> Problem description
Select, from the data, each line where "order" occurs.

■ ■ ■ ■

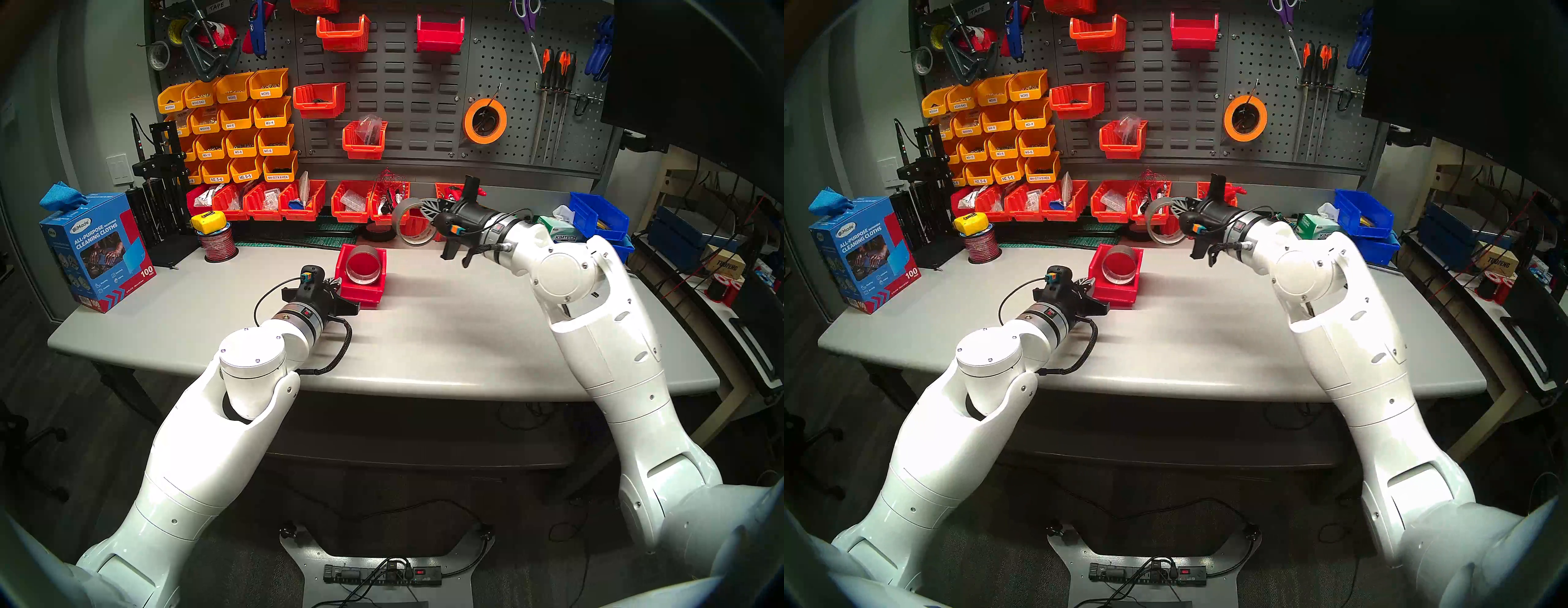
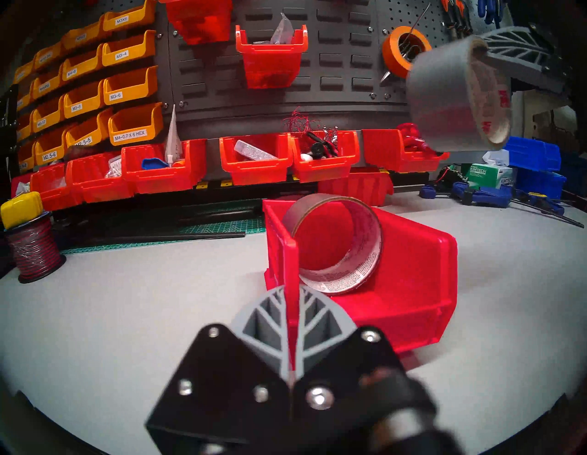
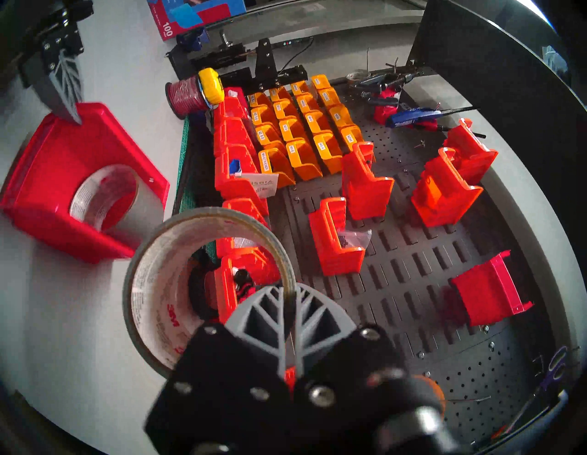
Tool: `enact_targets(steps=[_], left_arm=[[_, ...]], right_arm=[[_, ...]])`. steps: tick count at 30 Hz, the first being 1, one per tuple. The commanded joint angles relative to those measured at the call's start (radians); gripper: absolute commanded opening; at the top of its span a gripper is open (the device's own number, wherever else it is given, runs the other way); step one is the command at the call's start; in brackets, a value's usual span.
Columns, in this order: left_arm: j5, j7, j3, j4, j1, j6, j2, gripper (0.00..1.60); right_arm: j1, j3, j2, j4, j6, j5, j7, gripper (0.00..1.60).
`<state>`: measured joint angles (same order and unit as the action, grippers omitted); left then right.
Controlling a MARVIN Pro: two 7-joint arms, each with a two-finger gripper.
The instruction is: Take out tools from the storage box
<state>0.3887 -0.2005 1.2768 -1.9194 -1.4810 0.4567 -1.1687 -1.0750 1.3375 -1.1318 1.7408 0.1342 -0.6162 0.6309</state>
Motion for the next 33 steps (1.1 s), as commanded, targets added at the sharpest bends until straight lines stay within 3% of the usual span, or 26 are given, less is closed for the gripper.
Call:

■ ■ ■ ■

> Result for this exercise
Columns, in this order: left_arm: j5, j7, j3, j4, j1, j6, j2, gripper (0.00..1.60); right_arm: j1, j3, j2, j4, j6, j5, j7, gripper (0.00..1.60).
`<state>`: measured joint angles (same order and unit as the action, grippers omitted); left then right.

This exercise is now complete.